The Fiction and Reality of Jan Struys

The Fiction and Reality of Jan Struys
Title The Fiction and Reality of Jan Struys PDF eBook
Author K. Boterbloem
Publisher Springer
Pages 322
Release 2008-09-30
Genre History
ISBN 0230583652

Download The Fiction and Reality of Jan Struys Book in PDF, Epub and Kindle

Dutch Sailmaker and sailor Jan Struys' (c.1629-c.1694) account of his various overseas travels became a bestseller after its first publication in Amsterdam in 1676, and was later translated into English, French, German and Russian. This new book depicts the story of its author's life as well as the first singular analysis of the Struys text.

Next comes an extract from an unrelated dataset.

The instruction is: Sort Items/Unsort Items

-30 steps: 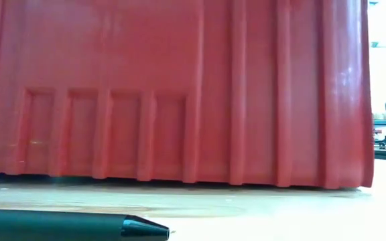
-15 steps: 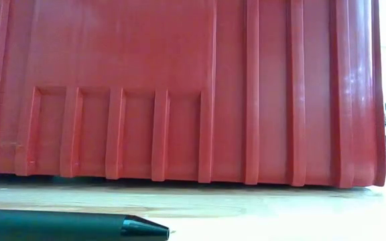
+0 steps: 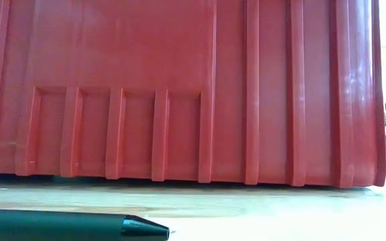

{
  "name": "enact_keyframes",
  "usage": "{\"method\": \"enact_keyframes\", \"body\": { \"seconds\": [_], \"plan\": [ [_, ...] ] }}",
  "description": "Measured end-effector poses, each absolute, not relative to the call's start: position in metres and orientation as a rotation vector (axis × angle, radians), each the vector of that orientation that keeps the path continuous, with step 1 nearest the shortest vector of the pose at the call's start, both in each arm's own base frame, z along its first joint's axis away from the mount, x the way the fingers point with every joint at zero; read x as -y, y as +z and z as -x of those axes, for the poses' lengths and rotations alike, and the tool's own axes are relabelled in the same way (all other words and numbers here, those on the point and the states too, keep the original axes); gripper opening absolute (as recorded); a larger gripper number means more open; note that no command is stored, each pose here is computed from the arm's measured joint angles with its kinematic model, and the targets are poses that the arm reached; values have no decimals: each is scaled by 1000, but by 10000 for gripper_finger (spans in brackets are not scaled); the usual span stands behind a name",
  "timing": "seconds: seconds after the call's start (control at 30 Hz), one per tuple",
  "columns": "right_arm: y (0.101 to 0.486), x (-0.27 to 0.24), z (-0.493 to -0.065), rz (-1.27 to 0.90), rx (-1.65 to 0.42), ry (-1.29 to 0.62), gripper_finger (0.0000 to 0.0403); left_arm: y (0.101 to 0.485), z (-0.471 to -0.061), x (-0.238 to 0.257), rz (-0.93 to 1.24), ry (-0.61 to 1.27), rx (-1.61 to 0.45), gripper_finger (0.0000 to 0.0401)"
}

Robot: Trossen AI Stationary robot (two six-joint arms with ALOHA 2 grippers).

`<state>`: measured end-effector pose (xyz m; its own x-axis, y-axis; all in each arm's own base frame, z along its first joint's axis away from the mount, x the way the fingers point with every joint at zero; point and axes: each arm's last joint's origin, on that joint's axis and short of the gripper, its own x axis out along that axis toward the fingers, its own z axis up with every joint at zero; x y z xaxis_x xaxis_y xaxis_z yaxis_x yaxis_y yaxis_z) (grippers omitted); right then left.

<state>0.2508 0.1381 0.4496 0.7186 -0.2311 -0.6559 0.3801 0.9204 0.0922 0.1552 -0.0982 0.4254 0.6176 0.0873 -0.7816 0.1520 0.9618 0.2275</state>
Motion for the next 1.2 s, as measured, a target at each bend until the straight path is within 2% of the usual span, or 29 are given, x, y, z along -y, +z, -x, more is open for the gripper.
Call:
{"method": "enact_keyframes", "body": {
  "seconds": [1.0,1.2],
  "plan": [
    [433,-142,-256,-184,-817,-360,0,418,-168,90,-303,-83,-1010,0],
    [430,-136,-259,-191,-828,-426,0,418,-170,86,-300,-58,-1019,0]
  ]
}}
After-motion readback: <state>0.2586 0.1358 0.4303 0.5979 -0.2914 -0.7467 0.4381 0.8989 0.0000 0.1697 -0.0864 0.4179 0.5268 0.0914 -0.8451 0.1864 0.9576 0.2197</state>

Russia's Foreign Trade and Economic Expansion in the Seventeenth Century

Russia's Foreign Trade and Economic Expansion in the Seventeenth Century
Title Russia's Foreign Trade and Economic Expansion in the Seventeenth Century PDF eBook
Author J. T. Kotilaine
Publisher BRILL
Pages 665
Release 2005-01-01
Genre History
ISBN 900413896X

Download Russia's Foreign Trade and Economic Expansion in the Seventeenth Century Book in PDF, Epub and Kindle

This work is the first comprehensive assessment of Russia's foreign trade flows and economic growth in the seventeenth century. By demonstrating the growing openness of the economy, it reveals a key element in Russia's rise to great power status.